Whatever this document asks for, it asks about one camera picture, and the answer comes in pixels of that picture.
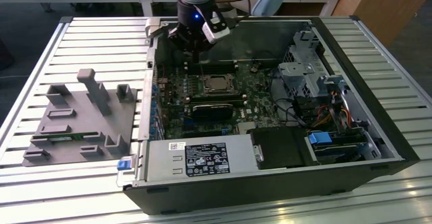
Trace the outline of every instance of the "floor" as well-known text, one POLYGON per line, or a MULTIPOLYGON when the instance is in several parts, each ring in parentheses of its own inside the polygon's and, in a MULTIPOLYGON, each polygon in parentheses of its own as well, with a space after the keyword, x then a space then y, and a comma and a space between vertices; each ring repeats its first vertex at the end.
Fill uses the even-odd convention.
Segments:
MULTIPOLYGON (((174 15, 171 5, 156 5, 156 15, 174 15)), ((0 124, 32 72, 39 56, 50 41, 63 16, 119 17, 139 15, 131 4, 91 5, 88 9, 70 4, 52 4, 46 13, 40 4, 0 4, 0 39, 15 63, 0 71, 0 124)), ((432 0, 427 0, 411 23, 390 46, 390 51, 403 64, 426 91, 432 95, 432 0)))

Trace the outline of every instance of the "sticker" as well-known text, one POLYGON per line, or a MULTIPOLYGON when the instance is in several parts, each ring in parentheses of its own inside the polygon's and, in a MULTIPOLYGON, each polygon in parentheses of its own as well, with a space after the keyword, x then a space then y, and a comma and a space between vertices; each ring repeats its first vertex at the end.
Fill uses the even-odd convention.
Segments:
POLYGON ((184 155, 190 177, 230 173, 226 143, 186 146, 184 155))
POLYGON ((171 142, 168 145, 168 150, 184 150, 186 142, 171 142))

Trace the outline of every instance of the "blue latch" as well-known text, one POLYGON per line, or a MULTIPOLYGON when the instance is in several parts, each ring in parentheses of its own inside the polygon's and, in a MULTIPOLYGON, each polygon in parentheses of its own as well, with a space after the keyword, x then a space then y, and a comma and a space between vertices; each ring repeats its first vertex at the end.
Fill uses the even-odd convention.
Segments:
POLYGON ((118 163, 118 170, 131 170, 132 169, 132 160, 120 160, 118 163))
POLYGON ((332 143, 332 138, 328 132, 312 132, 308 137, 311 144, 332 143))

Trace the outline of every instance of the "wooden cabinet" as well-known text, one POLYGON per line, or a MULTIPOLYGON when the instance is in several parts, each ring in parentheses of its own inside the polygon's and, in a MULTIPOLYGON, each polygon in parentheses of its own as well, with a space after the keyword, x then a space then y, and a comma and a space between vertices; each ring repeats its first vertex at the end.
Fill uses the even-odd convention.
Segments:
POLYGON ((334 16, 356 15, 380 42, 395 40, 426 0, 339 0, 334 16))

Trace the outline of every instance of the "aluminum extrusion table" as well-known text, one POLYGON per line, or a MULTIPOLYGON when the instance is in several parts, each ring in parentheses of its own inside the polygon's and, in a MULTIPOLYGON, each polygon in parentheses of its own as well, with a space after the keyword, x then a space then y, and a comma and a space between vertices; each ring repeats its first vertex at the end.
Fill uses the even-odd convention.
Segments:
MULTIPOLYGON (((118 161, 23 167, 23 154, 48 105, 48 85, 83 90, 76 72, 94 68, 111 89, 142 89, 146 18, 75 18, 59 24, 0 129, 0 222, 35 223, 407 223, 432 221, 431 98, 360 21, 323 19, 422 161, 350 193, 148 216, 116 184, 118 161)), ((132 131, 138 148, 139 100, 132 131)))

************

- _Your instructions_
Omit the pictures and set down the records exactly.

- _Result of the task_
Whatever this document asks for, it asks about one camera picture, and the answer comes in pixels of that picture.
Trace the outline of every instance of the "floor" as well-known text, one POLYGON per line, or a MULTIPOLYGON when the instance is in several parts, each ring in parentheses of its own inside the polygon's and, in a MULTIPOLYGON, each polygon in parentheses of its own as well, with a space after the keyword, x then a space then y, and a comma and a space between vertices; each ring repeats its first vertex at the end.
Fill uses the even-odd convention.
Segments:
MULTIPOLYGON (((174 15, 171 5, 156 5, 156 15, 174 15)), ((0 124, 32 72, 39 56, 50 41, 63 16, 119 17, 139 15, 131 4, 91 5, 88 9, 70 4, 52 4, 46 13, 40 4, 0 4, 0 39, 15 63, 0 71, 0 124)), ((432 0, 427 0, 411 23, 390 46, 390 51, 403 64, 426 91, 432 95, 432 0)))

Trace the outline of every instance of the "sticker" as well-known text, one POLYGON per line, or a MULTIPOLYGON when the instance is in several parts, each ring in parentheses of its own inside the polygon's and, in a MULTIPOLYGON, each polygon in parentheses of its own as well, with a space after the keyword, x then a space then y, and a comma and a space between vertices; each ring repeats its first vertex at the end.
Fill uses the even-odd convention.
Segments:
POLYGON ((184 155, 190 177, 230 173, 226 143, 186 146, 184 155))
POLYGON ((171 142, 168 145, 168 150, 184 150, 186 142, 171 142))

Trace the outline of every instance of the "blue latch" as well-known text, one POLYGON per line, or a MULTIPOLYGON when the instance is in several parts, each ring in parentheses of its own inside the polygon's and, in a MULTIPOLYGON, each polygon in parentheses of its own as well, with a space after the keyword, x then a space then y, and a comma and a space between vertices; each ring repeats its first vertex at the end.
Fill uses the even-odd convention.
Segments:
POLYGON ((118 163, 118 170, 131 170, 132 169, 132 160, 120 160, 118 163))
POLYGON ((332 143, 332 138, 328 132, 312 132, 308 137, 311 144, 332 143))

Trace the outline of every instance of the "wooden cabinet" as well-known text, one POLYGON per line, or a MULTIPOLYGON when the instance is in several parts, each ring in parentheses of its own inside the polygon's and, in a MULTIPOLYGON, each polygon in parentheses of its own as well, with a space after the keyword, x then a space then y, and a comma and a space between vertices; each ring repeats its first vertex at the end.
Fill uses the even-odd convention.
Segments:
POLYGON ((334 16, 356 15, 380 42, 395 40, 426 0, 339 0, 334 16))

Trace the outline of every instance of the "aluminum extrusion table" as well-known text, one POLYGON per line, or a MULTIPOLYGON when the instance is in several parts, each ring in parentheses of its own inside the polygon's and, in a MULTIPOLYGON, each polygon in parentheses of its own as well, with a space after the keyword, x then a space then y, and a comma and a space between vertices; each ring repeats its first vertex at the end.
Fill uses the even-odd convention.
Segments:
MULTIPOLYGON (((118 161, 23 167, 23 154, 48 105, 48 85, 83 90, 76 72, 94 68, 111 89, 142 89, 146 18, 75 18, 59 24, 0 129, 0 222, 35 223, 407 223, 432 221, 431 98, 360 21, 323 19, 422 161, 350 193, 148 216, 116 184, 118 161)), ((132 131, 138 148, 139 100, 132 131)))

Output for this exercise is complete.